EAST HELENA — Just over a year after an official groundbreaking, the new East Helena High School is beginning to take shape.
“It’s just awfully exciting to watch this,” said East Helena Public Schools Superintendent Ron Whitmoyer. “What I want to see most of all is the kids’ reaction when they walk in here the first day.”
Public works construction is considered essential during the response to COVID-19, so work has continued the last few weeks. Crews have begun installing fixtures in classrooms and made progress on the library and gym. Much of the outside work has already been completed. On Monday, contractors were pouring concrete for sidewalks.
So far, leaders say the coronavirus hasn’t had much impact on the timeline for construction. Whitmoyer said Dick Anderson Construction reported some concerns about getting sufficient supply, but that delays so far have been minimal.

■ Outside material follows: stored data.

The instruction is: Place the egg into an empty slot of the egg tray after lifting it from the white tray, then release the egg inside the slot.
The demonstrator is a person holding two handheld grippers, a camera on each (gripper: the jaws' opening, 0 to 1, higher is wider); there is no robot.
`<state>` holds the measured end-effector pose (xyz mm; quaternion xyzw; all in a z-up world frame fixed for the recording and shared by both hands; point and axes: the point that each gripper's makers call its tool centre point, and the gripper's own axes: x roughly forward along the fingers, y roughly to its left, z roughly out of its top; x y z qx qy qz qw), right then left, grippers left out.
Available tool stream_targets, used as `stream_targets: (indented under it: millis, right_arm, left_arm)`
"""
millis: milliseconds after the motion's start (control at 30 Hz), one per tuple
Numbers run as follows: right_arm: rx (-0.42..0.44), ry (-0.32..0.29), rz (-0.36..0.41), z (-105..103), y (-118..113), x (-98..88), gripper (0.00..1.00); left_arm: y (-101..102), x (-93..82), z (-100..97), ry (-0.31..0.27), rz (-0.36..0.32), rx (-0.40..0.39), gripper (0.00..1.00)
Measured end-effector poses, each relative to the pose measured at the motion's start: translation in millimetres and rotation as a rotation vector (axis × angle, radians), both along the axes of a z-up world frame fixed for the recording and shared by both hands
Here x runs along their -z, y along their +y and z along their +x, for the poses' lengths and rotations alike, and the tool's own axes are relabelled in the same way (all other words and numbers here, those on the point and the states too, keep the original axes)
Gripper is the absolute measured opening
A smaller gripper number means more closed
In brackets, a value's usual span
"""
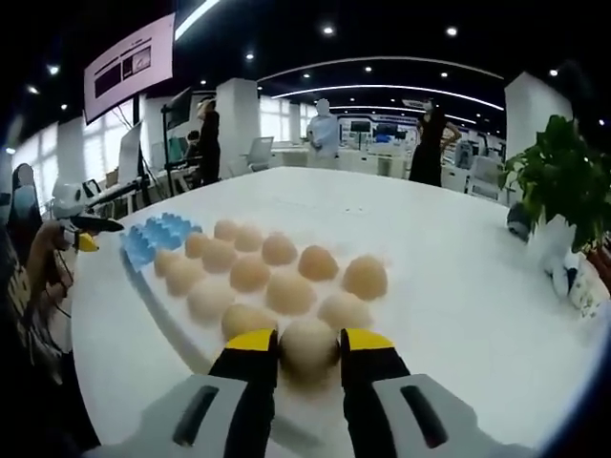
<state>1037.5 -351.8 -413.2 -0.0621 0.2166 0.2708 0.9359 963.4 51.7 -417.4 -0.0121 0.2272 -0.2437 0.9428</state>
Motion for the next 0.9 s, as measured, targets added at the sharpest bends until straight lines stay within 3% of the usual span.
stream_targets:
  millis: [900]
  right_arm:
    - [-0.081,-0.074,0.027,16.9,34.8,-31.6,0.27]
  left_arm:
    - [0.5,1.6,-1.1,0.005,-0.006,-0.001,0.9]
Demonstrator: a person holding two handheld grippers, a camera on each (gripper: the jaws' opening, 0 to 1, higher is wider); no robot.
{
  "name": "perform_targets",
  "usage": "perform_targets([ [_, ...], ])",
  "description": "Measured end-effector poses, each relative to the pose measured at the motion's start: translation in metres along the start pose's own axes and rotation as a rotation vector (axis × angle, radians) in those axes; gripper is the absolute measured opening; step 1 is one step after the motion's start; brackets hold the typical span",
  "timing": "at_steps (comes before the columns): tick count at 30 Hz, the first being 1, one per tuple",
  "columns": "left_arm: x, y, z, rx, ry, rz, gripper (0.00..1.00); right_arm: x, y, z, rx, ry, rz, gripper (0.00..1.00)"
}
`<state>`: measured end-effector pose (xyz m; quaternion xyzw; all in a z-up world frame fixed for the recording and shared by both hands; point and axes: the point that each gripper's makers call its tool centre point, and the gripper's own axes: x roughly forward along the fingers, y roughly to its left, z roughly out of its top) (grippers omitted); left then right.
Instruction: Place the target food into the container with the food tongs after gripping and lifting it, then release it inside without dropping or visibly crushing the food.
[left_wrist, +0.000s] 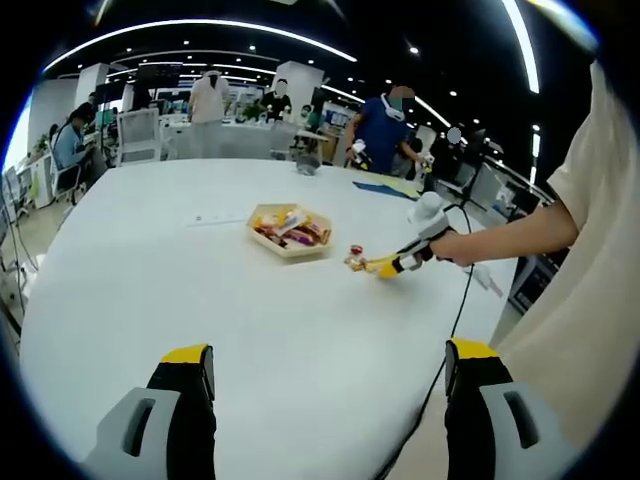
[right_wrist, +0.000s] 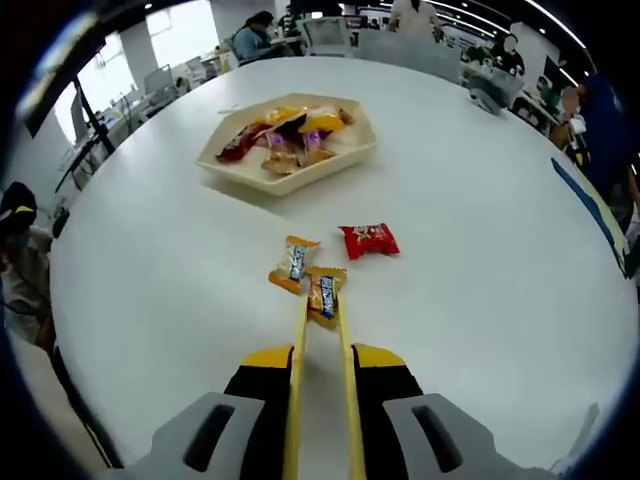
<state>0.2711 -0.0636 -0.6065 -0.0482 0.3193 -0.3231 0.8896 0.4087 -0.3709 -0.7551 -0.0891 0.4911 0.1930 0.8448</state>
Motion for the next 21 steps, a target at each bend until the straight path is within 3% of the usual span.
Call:
perform_targets([
  [14,0.0,0.0,0.001,-0.002,-0.011,0.0,0.96,-0.02,-0.005,0.02,0.005,-0.075,-0.021,0.21],
  [21,-0.003,0.0,0.001,0.002,-0.018,0.003,0.96,-0.028,-0.005,0.04,-0.003,-0.121,-0.021,0.21],
])
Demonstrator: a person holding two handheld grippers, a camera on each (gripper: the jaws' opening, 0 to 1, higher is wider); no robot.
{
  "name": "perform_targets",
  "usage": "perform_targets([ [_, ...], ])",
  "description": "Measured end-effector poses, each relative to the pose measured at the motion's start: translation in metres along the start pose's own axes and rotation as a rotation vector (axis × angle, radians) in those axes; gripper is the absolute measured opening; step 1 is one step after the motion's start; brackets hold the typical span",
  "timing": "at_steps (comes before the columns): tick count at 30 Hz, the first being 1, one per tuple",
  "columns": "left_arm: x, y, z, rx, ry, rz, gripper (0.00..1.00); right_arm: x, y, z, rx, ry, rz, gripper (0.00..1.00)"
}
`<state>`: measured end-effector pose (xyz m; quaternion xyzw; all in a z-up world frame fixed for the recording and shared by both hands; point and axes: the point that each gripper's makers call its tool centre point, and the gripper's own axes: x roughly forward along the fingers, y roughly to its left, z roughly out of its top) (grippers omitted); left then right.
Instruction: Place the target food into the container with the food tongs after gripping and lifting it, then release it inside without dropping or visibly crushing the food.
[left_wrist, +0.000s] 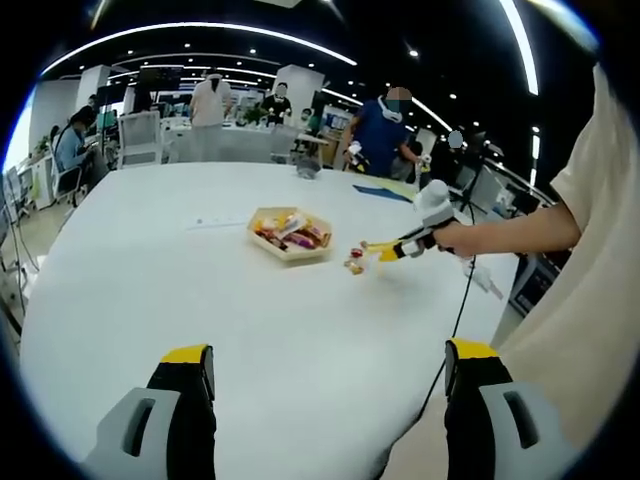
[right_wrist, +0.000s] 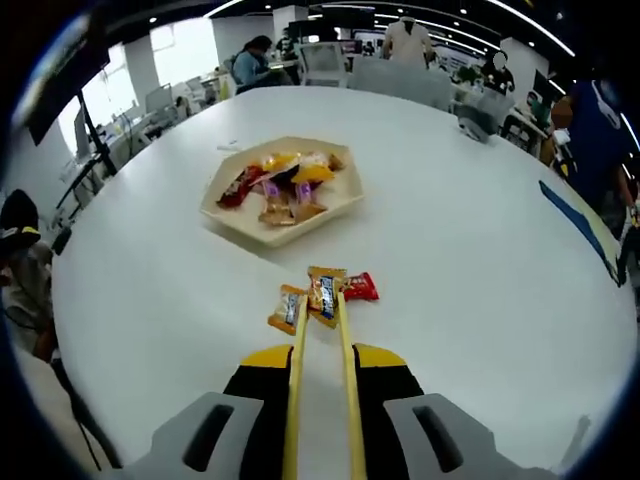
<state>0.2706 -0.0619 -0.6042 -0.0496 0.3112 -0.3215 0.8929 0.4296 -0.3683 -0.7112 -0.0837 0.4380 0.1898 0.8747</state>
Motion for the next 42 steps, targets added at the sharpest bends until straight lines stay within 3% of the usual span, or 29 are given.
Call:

He said crews are using hand sanitizer, often working in small teams and spreading around the building.
“These guys have had a good plan on how to deal with this, and they’ve done very well,” Whitmoyer said.
Ninth-grade students in East Helena were already going through an unusual situation – spending their freshman year taking classes in East Valley Middle School, while they wait for the new building to be finished.

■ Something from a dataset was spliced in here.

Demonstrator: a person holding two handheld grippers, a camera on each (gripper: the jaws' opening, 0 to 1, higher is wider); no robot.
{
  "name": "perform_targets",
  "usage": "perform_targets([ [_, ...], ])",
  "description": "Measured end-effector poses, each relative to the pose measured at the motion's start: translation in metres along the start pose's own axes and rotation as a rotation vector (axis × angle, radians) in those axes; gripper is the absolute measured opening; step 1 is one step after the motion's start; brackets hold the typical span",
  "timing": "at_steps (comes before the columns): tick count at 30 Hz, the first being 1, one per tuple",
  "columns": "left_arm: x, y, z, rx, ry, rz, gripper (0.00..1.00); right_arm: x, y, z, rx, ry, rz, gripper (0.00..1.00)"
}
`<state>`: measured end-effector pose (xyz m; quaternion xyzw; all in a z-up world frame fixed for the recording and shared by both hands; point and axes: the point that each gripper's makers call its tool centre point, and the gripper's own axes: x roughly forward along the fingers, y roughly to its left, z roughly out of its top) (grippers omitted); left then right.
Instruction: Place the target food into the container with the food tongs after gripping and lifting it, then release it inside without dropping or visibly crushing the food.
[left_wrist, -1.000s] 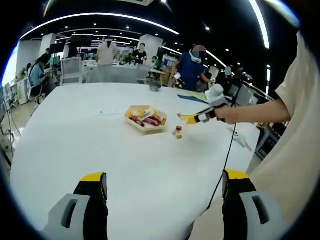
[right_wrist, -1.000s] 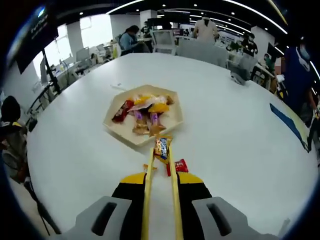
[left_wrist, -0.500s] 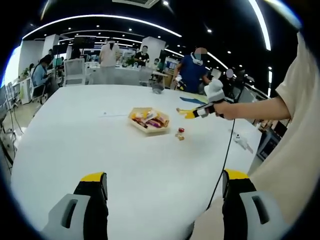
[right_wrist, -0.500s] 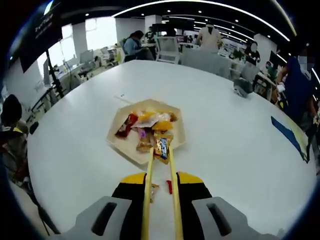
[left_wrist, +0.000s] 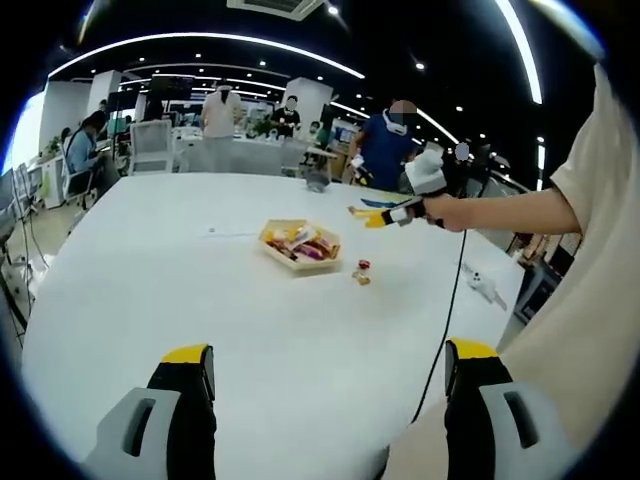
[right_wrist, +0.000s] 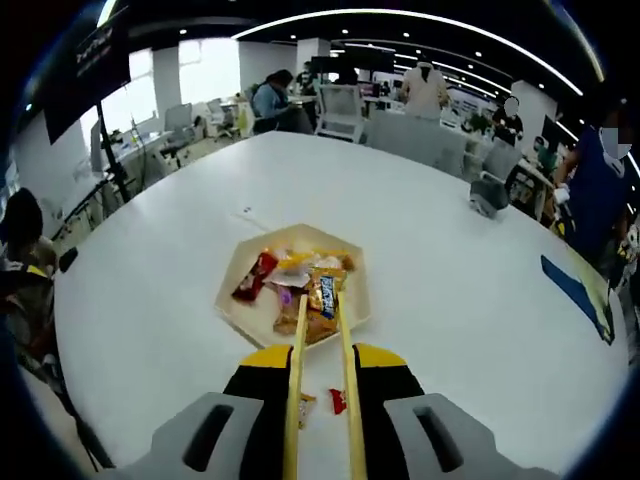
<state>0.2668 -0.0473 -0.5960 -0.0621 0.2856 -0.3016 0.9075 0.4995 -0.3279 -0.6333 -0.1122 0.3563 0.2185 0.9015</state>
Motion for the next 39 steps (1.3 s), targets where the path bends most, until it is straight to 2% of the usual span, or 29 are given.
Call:
perform_targets([
  [13,0.004,0.0,0.005,-0.005,-0.025,-0.006,0.96,-0.002,0.0,0.022,-0.038,-0.014,0.001,0.22],
  [19,0.0,0.004,0.005,-0.009,-0.034,0.0,0.96,0.001,0.005,0.037,-0.048,-0.028,0.006,0.22],
  [39,-0.006,0.013,0.005,-0.018,-0.049,0.018,0.96,0.01,0.017,0.069,-0.087,-0.052,0.022,0.22],
])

Whitmoyer praised the work teachers have done to switch students to remote learning.
“It’s cool when you can trust your teaching staff to take over in a time of crisis and be innovative and be creative and find a way to still deliver a great education despite the challenges,” he said.
Leaders currently expect the new high school to be ready for students by the time the next school year starts, though Whitmoyer said there may be some small work left that can be done while classes are in the building.
District leaders don’t yet know when they’ll return to in-person classes, but Whitmoyer said they expect they will still have to do some social distancing even at that time. Opening the new building could help them accomplish that, since they would move only two grades into a school built for four.
“The more space we have to spread out in, the healthier everyone will probably stay,” Whitmoyer said.